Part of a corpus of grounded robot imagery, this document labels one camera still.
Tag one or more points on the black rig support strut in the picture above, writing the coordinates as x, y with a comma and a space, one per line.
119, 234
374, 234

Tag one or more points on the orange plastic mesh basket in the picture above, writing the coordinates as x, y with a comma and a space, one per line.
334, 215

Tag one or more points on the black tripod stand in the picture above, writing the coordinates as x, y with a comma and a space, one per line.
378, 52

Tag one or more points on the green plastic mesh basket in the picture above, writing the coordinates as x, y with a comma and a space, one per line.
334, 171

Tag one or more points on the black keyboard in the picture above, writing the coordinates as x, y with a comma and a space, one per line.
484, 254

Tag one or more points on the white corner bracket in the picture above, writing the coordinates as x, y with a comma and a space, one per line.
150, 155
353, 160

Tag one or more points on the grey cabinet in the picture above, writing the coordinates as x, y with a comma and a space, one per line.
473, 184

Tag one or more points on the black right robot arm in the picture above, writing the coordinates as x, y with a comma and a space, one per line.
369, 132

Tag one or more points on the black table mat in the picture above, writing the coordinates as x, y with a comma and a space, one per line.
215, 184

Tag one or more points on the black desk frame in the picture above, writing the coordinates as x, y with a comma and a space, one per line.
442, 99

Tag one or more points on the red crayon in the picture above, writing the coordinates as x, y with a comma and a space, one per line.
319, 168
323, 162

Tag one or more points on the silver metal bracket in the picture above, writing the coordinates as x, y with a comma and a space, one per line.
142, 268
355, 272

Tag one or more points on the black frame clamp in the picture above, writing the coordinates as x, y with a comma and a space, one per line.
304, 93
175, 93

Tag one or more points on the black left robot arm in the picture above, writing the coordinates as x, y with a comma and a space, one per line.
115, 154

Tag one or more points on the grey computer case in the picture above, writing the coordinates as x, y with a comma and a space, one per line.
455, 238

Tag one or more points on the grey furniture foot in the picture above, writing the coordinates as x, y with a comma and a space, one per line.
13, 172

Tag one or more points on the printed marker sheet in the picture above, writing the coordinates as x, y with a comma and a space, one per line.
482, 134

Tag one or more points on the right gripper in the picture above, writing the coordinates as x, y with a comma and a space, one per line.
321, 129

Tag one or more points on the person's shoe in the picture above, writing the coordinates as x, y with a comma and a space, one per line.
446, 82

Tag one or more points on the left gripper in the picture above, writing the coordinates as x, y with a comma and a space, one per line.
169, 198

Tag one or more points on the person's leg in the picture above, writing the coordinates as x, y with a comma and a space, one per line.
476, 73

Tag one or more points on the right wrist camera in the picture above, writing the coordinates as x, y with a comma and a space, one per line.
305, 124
§ §
**Instructions to follow**.
Give the data again in full, keeping every line as it was.

**Solution below**.
Part of a corpus of grounded robot imagery, this document labels one camera still.
Tag one or more points on the black rig support strut in the picture above, writing the coordinates as x, y with a comma and a space, one per line.
119, 234
374, 234

Tag one or more points on the orange plastic mesh basket in the picture above, writing the coordinates as x, y with a comma and a space, one per line.
334, 215

Tag one or more points on the black tripod stand in the picture above, writing the coordinates as x, y with a comma and a space, one per line.
378, 52

Tag one or more points on the green plastic mesh basket in the picture above, writing the coordinates as x, y with a comma and a space, one per line.
334, 171

Tag one or more points on the black keyboard in the picture above, writing the coordinates as x, y with a comma and a space, one per line.
484, 254

Tag one or more points on the white corner bracket in the picture above, writing the coordinates as x, y with a comma and a space, one per line.
150, 155
353, 160

Tag one or more points on the grey cabinet in the picture above, writing the coordinates as x, y with a comma and a space, one per line.
473, 184

Tag one or more points on the black right robot arm in the picture above, writing the coordinates as x, y with a comma and a space, one per line.
369, 132

Tag one or more points on the black table mat in the picture above, writing the coordinates as x, y with a comma and a space, one per line.
215, 184

Tag one or more points on the black desk frame in the picture above, writing the coordinates as x, y with a comma and a space, one per line.
442, 99

Tag one or more points on the red crayon in the picture above, writing the coordinates as x, y with a comma and a space, one per line.
319, 168
323, 162

Tag one or more points on the silver metal bracket in the picture above, writing the coordinates as x, y with a comma and a space, one per line.
142, 268
355, 272

Tag one or more points on the black frame clamp in the picture above, writing the coordinates as x, y with a comma and a space, one per line.
304, 93
175, 93

Tag one or more points on the black left robot arm in the picture above, writing the coordinates as x, y with a comma and a space, one per line.
115, 154

Tag one or more points on the grey computer case in the picture above, writing the coordinates as x, y with a comma and a space, one per line.
455, 238

Tag one or more points on the grey furniture foot in the picture above, writing the coordinates as x, y with a comma and a space, one per line.
13, 172

Tag one or more points on the printed marker sheet in the picture above, writing the coordinates as x, y with a comma and a space, one per line.
482, 134

Tag one or more points on the right gripper in the picture above, writing the coordinates as x, y with a comma and a space, one per line.
321, 129

Tag one or more points on the person's shoe in the picture above, writing the coordinates as x, y with a comma and a space, one per line.
446, 82

Tag one or more points on the left gripper in the picture above, writing the coordinates as x, y with a comma and a space, one per line.
169, 198

Tag one or more points on the person's leg in the picture above, writing the coordinates as x, y with a comma and a space, one per line.
476, 73

Tag one or more points on the right wrist camera in the picture above, writing the coordinates as x, y with a comma and a space, one per line.
305, 124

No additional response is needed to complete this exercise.